Pushkar and Gayathri also have an interesting choice of colour palette for their scenes. Oram po had a flamboyant yellow shade all over for the auto scenes and a pink shade for the romance scenes. Va quarter cutting had a greenish tint for the whole movie since every scene was about only one thing. But we can see the difference clearly in Vikram Vedha. Starting from the clear differentiation of white and black dress for Madhavan and Vijay sethupathi during the initial negotiation, the dress and the background colours going fron green to blue to red and black for each time period and the growth of Vedha as a gangster, and Vikram also going from white to brown and then finally ironically to greyish black, for someone who doesn’t believe a middle ground between black and white exists. These colous, symbolic camera placements and the music gives us the whole grand experience of conveying the exact emotions each and every scene is supposed to convey.

Vikram, brilliantly portrayed by Madhavan, has a lot of good traits in him but we judge him only based a few traits that we subjectively think as bad. Vedha, equally brilliantly potrayed by Vijay Sethupathi, is quite the opposite. He is a bad buy but we try to sympathise or relate to him based on a few subjective good traits. The well crafted writing forces us to judge these characters and then question our own judgement, thereby making us think more about the movie. What more could make a movie any better? I especially loved the John Doe-esque introduction scene for Vedha in Vijay Sethupathi’s own style. And to add to this, the music perfectly complimenting each and every emotion. Sam CS has played his part perfectly in this film. Be it the amazingly shot Yaanji or the brilliant story telling in Karuppu Vellai, the music keeps lingering long after we come out of the theaters.

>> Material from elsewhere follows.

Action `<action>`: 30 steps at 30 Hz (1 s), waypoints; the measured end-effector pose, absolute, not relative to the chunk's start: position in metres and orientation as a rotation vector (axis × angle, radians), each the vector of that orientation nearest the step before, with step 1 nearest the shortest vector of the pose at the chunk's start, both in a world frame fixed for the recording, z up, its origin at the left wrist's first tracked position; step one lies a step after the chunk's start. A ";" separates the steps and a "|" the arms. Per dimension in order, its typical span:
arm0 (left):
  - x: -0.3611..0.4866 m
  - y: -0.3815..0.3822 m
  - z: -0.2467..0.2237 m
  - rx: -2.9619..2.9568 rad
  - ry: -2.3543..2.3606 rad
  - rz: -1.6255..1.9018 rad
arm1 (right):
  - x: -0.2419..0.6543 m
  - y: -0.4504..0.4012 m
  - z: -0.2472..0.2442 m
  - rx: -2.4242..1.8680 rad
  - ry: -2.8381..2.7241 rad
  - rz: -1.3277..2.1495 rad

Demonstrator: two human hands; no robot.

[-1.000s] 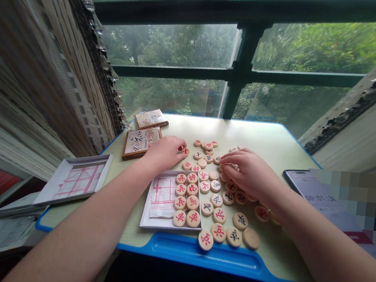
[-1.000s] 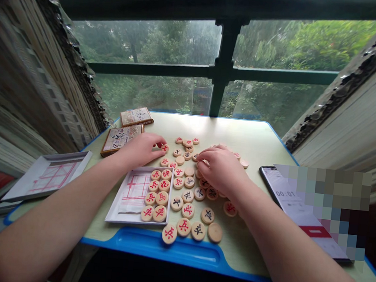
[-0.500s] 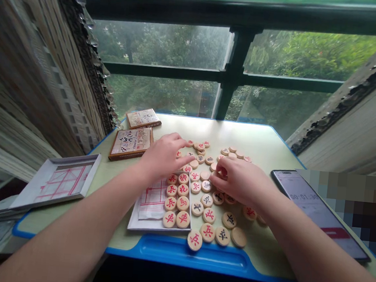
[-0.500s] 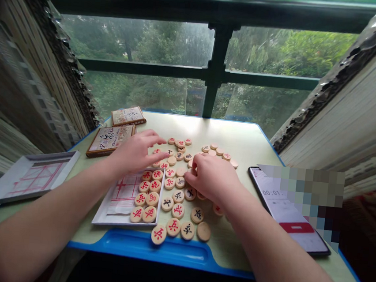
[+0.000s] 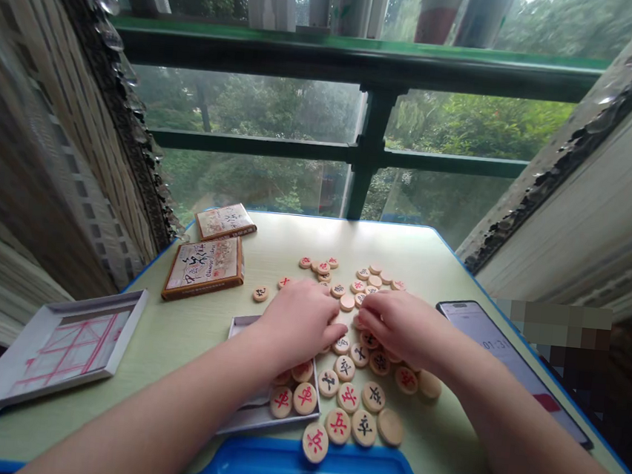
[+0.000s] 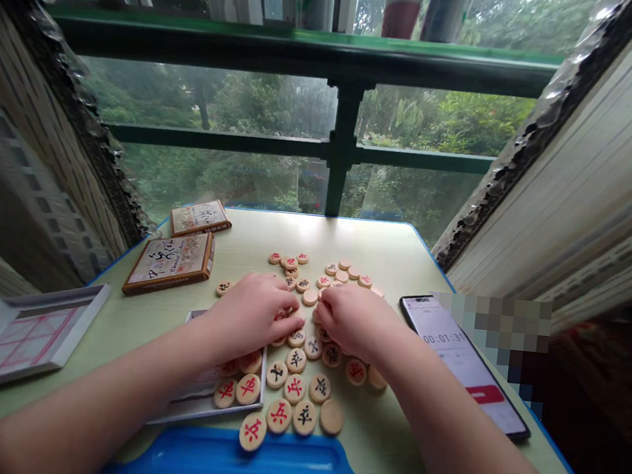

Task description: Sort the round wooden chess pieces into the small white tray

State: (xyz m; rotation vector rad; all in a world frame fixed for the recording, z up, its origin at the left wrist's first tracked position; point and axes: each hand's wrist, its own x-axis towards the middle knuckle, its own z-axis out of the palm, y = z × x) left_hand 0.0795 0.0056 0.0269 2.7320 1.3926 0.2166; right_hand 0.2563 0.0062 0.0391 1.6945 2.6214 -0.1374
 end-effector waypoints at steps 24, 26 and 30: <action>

It takes tremendous efforts to write such a tightly knit screenplay and Pushkar and Gayathri deserve all the priase there is for this. Although there were a lot of meta and self aware dialogues in the film, my favourite was when Vedha asks Vikram if wants to listen to a love story in the climax when Vikram is disinterested, Vedha frustratingly replies something in the lines of “Aama neenga love story lam sonna kekka mattinga”, which I think is slightly hinting their dropped film with Jai. I wouldn’t mind listening to a love story from the Pushkar and Gayathri who gave us something like Vikram Vedha.


1 Comment »

  1. GD says:

    Superb review. Wonderful observation on the color theme thingy. I did notice so much. My focus was only on the plot. Wasn’t the plot slightly confusing with some logical gaps? It is a different thing that we choose to ignore all that. Also, I thought in many places, the music was inappropriate. And why the hell do we need unnecessary kuthu paatu and song sequences in such a good script? Who is pushing for it? These were the minor glitches, I would say. And on a different note, VS should start looking at playing serious roles seriously. His style is to bring in a sense of sarcasm and wit to any role he portrays (which audience enjoy immensely). That might not do him good in all characters that he undertakes. What are your thoughts on this?